Brief: For every line in the data below that contains "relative", copy the line.

The data:
+ + + + +
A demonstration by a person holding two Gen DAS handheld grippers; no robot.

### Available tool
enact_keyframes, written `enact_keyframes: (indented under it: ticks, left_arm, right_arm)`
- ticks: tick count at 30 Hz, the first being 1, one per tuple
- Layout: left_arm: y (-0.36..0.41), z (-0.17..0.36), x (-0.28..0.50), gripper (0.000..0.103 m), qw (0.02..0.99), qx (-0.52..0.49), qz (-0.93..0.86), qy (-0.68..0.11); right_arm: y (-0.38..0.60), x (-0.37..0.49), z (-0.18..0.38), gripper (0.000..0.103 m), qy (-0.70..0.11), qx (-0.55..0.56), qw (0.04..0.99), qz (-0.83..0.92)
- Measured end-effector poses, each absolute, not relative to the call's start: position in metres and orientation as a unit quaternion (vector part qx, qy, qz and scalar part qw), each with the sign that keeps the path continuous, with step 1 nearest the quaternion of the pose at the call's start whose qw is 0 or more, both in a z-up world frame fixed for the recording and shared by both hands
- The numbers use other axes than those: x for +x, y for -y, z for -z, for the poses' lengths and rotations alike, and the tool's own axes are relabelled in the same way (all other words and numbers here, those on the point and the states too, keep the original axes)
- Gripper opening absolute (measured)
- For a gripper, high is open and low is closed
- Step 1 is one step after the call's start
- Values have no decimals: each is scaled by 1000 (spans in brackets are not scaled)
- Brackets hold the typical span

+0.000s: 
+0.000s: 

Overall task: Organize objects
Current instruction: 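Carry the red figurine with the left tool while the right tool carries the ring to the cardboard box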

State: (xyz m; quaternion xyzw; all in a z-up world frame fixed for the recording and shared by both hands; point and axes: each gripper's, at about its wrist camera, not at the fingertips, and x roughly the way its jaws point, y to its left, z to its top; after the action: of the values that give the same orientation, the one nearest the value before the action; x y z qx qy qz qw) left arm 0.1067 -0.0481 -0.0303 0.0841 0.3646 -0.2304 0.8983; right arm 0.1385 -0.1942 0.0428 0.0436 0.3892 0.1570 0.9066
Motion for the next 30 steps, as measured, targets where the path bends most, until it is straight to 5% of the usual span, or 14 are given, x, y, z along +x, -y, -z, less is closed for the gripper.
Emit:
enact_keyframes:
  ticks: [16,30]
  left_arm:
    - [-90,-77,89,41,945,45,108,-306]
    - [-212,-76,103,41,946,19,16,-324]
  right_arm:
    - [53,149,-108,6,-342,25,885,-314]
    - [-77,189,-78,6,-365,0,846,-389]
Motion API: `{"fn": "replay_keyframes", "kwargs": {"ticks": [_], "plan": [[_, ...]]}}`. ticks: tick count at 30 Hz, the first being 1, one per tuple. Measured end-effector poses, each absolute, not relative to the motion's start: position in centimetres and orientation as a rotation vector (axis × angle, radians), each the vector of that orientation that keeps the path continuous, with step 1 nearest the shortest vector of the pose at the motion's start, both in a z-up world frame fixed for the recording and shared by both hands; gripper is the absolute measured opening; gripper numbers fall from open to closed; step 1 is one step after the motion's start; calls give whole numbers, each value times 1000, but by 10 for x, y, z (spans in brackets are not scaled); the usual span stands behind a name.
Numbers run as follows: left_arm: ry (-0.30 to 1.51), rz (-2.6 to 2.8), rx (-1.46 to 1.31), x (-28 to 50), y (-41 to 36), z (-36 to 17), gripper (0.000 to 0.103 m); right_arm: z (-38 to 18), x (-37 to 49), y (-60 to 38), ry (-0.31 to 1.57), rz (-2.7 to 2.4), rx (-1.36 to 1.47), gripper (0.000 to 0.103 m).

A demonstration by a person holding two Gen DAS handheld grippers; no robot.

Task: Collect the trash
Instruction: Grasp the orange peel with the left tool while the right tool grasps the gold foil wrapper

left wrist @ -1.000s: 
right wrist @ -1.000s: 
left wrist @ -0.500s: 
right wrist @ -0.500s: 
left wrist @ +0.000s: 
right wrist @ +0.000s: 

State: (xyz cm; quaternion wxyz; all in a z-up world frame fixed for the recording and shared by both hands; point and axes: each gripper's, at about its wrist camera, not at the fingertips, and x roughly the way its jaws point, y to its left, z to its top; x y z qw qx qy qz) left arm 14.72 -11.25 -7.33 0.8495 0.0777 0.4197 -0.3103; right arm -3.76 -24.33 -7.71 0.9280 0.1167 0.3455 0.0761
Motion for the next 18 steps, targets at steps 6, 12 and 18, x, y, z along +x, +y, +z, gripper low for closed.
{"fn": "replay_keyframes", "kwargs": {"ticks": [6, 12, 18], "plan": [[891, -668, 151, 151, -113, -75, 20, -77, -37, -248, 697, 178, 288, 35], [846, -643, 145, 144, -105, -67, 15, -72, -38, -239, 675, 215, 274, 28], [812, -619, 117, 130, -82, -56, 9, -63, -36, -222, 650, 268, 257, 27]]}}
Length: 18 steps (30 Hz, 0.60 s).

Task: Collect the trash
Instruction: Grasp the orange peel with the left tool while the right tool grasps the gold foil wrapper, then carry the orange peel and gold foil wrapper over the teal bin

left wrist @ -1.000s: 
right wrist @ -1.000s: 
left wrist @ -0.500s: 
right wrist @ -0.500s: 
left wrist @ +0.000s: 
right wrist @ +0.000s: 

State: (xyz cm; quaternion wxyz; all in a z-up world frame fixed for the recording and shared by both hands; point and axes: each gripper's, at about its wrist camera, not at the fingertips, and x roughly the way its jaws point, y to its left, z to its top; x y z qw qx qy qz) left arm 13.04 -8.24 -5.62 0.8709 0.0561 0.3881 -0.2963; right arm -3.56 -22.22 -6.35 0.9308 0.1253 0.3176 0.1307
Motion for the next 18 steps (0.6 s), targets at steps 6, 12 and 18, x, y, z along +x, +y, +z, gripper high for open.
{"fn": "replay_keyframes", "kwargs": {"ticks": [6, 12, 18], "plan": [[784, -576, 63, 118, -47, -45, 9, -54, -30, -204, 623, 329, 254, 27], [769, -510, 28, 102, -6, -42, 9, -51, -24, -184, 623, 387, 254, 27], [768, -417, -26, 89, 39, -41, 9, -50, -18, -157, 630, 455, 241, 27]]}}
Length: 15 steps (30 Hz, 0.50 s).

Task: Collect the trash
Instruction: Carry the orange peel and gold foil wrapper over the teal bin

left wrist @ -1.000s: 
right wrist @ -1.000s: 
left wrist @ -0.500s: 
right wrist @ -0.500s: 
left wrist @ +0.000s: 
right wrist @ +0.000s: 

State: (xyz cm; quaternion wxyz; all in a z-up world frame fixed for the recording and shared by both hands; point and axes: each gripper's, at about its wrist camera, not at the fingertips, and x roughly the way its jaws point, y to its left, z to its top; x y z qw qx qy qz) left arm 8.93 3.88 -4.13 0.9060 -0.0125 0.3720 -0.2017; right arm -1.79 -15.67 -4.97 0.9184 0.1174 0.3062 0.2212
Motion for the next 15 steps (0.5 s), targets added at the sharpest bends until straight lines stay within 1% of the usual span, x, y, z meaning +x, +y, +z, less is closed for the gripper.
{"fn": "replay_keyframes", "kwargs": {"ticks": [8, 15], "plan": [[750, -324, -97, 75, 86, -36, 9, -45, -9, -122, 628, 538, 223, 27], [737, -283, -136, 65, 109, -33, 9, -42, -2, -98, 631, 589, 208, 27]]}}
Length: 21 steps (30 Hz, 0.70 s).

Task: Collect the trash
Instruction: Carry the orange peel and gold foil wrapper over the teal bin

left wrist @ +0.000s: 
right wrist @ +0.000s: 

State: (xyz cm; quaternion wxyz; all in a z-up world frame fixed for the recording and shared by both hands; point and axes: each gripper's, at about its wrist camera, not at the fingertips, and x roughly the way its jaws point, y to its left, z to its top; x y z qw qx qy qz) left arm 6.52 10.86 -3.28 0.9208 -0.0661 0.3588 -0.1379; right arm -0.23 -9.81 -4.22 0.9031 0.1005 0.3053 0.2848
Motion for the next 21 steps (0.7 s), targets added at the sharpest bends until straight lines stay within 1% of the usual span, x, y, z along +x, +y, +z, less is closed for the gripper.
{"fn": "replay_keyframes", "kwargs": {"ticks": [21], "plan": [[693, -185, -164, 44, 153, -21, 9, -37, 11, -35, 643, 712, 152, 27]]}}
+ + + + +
Task output:
- Measured end-effector poses, each absolute, not relative to the call's start: position in metres and orientation as a unit quaternion (vector part qx, qy, qz and scalar part qw), each with the sign that keeps the path continuous, with step 1 nearest the quaternion of the pose at the call's start whose qw is 0 or more, both in a z-up world frame fixed for the recording and shared by both hands
Motion API: `{"fn": "replay_keyframes", "kwargs": {"ticks": [_], "plan": [[_, ...]]}}`. ticks: tick count at 30 Hz, the first being 1, one per tuple. Measured end-effector poses, each absolute, not relative to the motion's start: position in centimetres and orientation as a rotation vector (axis × angle, radians), each the vector of that orientation that keeps the path continuous, with step 1 nearest the shortest vector of the pose at the motion's start, both in a z-up world frame fixed for the recording and shared by both hands; gripper is the absolute measured opening; gripper numbers fall from open to closed; step 1 is one step after the motion's start; calls give whole numbers, each value times 1000, but by 10 for x, y, z (spans in brackets are not scaled); the usual span stands behind a name.

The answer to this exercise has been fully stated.